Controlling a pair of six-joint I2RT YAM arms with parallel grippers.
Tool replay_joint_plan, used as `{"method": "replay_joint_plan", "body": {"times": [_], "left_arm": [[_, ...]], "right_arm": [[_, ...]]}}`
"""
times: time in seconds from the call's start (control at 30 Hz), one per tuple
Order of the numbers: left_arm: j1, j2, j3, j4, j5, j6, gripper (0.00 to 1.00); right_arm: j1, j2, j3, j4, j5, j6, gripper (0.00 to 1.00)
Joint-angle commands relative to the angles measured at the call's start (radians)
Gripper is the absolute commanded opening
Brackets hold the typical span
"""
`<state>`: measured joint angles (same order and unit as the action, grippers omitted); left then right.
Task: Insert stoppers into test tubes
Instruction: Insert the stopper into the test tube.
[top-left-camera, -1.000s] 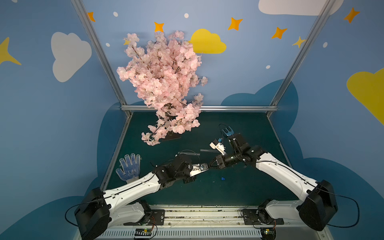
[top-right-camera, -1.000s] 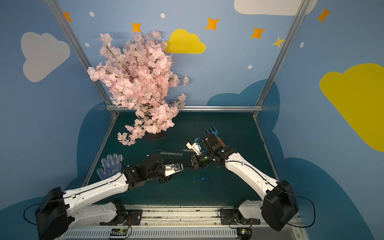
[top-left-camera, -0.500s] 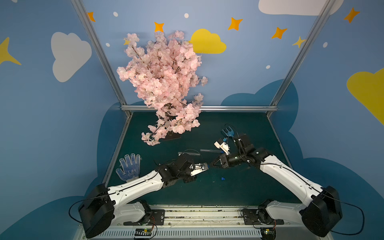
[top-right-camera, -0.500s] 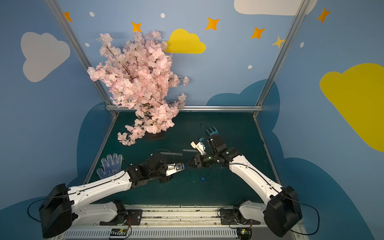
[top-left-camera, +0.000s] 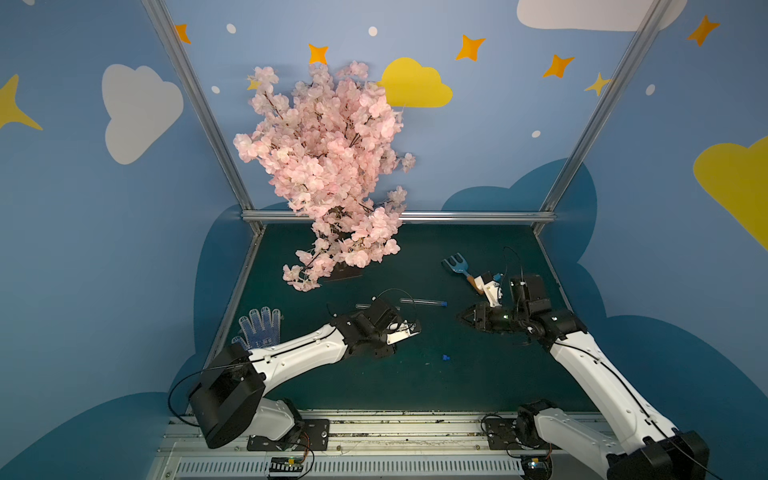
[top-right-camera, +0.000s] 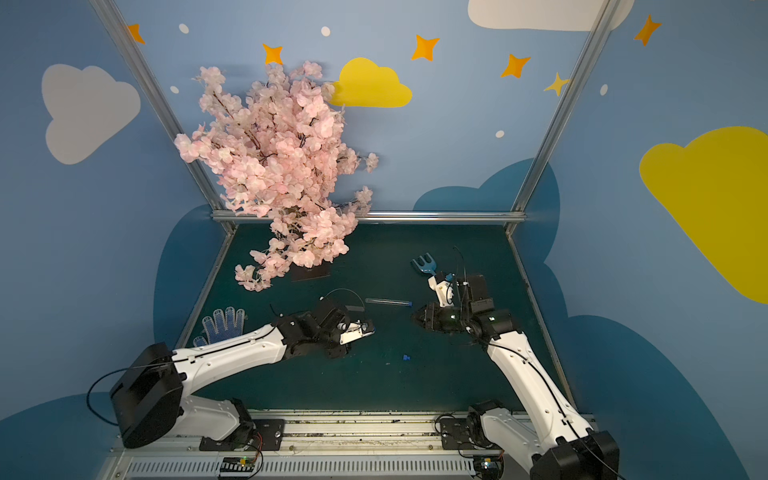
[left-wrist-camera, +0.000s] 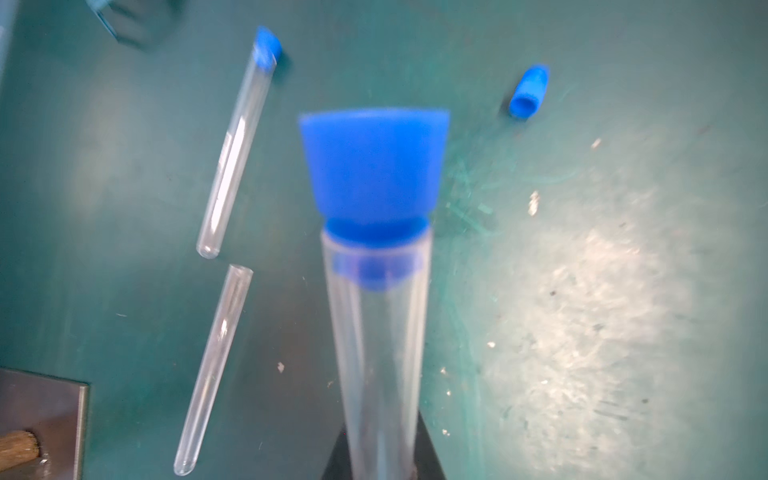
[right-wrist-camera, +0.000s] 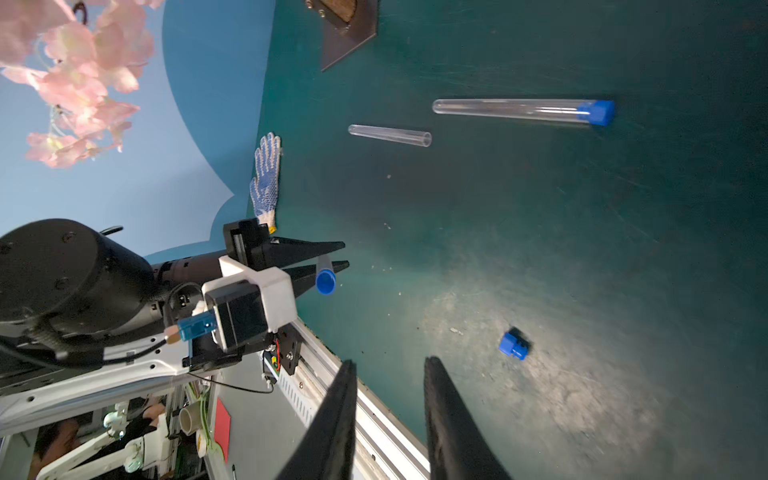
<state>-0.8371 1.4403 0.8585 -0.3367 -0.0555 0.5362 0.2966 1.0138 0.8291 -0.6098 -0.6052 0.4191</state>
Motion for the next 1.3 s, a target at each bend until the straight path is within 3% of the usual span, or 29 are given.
{"method": "replay_joint_plan", "body": {"times": [0.0, 0.23, 0.4, 0.8, 1.0, 1.27], "left_arm": [[0.012, 0.044, 0.062, -0.074, 0.019, 0.048, 0.02], [0.016, 0.066, 0.106, -0.097, 0.033, 0.095, 0.02], [0.017, -0.046, 0.055, -0.031, 0.103, 0.094, 0.02], [0.079, -0.313, -0.117, 0.255, 0.382, -0.083, 0.02], [0.081, -0.396, -0.181, 0.363, 0.391, -0.065, 0.02], [0.089, -0.420, -0.227, 0.480, 0.431, -0.058, 0.02]], "right_arm": [[-0.017, -0.028, -0.024, -0.030, 0.016, -0.009, 0.29], [-0.027, -0.029, -0.039, -0.026, -0.022, -0.017, 0.29], [-0.002, 0.039, -0.019, 0.005, -0.176, -0.032, 0.30], [0.122, 0.031, 0.116, -0.005, -0.177, -0.143, 0.38], [0.187, 0.099, 0.245, -0.045, -0.245, -0.128, 0.39], [0.276, 0.141, 0.365, -0.080, -0.266, -0.100, 0.49]]}}
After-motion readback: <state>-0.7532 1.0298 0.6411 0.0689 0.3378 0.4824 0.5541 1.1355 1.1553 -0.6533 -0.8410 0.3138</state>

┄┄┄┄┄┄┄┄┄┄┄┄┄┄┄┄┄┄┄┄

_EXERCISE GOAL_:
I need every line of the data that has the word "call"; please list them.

_OUTPUT_:
times: time in seconds from the call's start (control at 30 Hz), one per tuple
Joint-angle commands relative to the angles measured at the call's start (radians)

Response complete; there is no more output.